» **Work order**: An exact copy of the lines from the top of the data through the line with "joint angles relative" is what you should give, with no pictures in it.

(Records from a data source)
====================

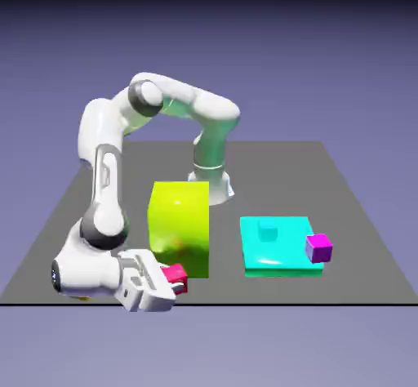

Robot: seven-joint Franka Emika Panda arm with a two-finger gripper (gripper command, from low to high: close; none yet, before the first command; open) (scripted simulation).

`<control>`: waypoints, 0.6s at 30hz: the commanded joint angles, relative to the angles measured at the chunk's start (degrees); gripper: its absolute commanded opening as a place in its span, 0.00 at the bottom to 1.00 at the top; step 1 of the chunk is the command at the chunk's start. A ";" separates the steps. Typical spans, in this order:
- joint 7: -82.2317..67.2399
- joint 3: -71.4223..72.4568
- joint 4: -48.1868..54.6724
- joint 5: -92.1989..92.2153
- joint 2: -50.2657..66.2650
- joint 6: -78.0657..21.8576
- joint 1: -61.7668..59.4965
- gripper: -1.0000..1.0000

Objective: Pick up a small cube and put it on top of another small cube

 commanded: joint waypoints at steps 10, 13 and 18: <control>-1.83 -4.16 -13.22 13.68 14.76 4.52 20.77 0.00; -2.38 -5.41 -17.19 17.76 19.19 5.86 27.00 0.00; -4.32 -5.57 -22.92 21.06 20.63 11.53 31.92 0.00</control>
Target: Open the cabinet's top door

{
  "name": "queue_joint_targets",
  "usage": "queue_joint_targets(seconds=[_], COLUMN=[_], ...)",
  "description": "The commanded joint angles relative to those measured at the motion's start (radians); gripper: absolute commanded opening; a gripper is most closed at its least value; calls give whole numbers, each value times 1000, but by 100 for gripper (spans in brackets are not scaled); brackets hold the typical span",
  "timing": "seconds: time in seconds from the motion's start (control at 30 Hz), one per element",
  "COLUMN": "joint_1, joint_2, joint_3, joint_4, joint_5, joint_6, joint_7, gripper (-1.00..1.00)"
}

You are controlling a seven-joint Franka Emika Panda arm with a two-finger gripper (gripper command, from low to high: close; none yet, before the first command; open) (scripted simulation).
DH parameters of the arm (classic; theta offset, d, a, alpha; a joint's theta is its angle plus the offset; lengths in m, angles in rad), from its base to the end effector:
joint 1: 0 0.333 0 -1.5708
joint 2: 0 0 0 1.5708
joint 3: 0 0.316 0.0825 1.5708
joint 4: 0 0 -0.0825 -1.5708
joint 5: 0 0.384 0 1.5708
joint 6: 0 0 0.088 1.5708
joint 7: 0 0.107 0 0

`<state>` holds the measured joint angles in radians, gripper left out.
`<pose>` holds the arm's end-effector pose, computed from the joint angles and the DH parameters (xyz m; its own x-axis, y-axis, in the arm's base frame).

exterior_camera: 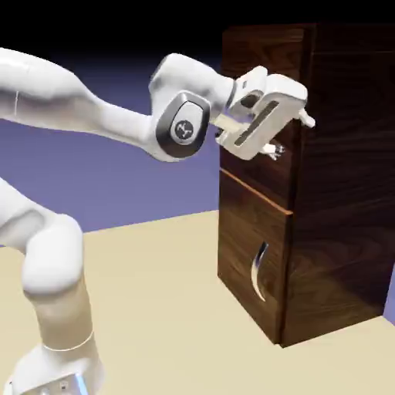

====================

» **Solution to the exercise**:
Robot: seven-joint Franka Emika Panda arm with a two-finger gripper (gripper command, from low to high: close; none yet, before the first command; open) (scripted simulation).

`<control>`: waypoints, 0.6s at 30hz: the commanded joint angles, relative to the angles measured at the chunk's start (degrees); gripper: its absolute commanded opening as a place in its span, 0.00 at the bottom to 1.00 at the top; step 1 of the chunk is the command at the chunk's start. A ";" separates the steps. Typical spans, in this order:
- joint 7: -82.2317..67.2399
- joint 3: -71.4223..72.4568
- joint 4: -48.1868..54.6724
- joint 5: -92.1989..92.2153
- joint 2: -50.2657..66.2650
- joint 6: -78.0657..21.8576
- joint 1: -61.7668..59.4965
- gripper: -1.0000..1.0000

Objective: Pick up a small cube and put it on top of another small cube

 commanded: joint waypoints at steps 10, 13 and 18: <control>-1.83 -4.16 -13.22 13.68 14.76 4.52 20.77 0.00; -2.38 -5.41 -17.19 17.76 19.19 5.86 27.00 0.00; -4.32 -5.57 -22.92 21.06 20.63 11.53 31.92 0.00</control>
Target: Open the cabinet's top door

{
  "name": "queue_joint_targets",
  "usage": "queue_joint_targets(seconds=[_], COLUMN=[_], ...)",
  "description": "The commanded joint angles relative to those measured at the motion's start (radians); gripper: absolute commanded opening; a gripper is most closed at its least value; calls give whole numbers, each value times 1000, but by 100 for gripper (spans in brackets are not scaled); brackets hold the typical span",

Work on this exercise is finished.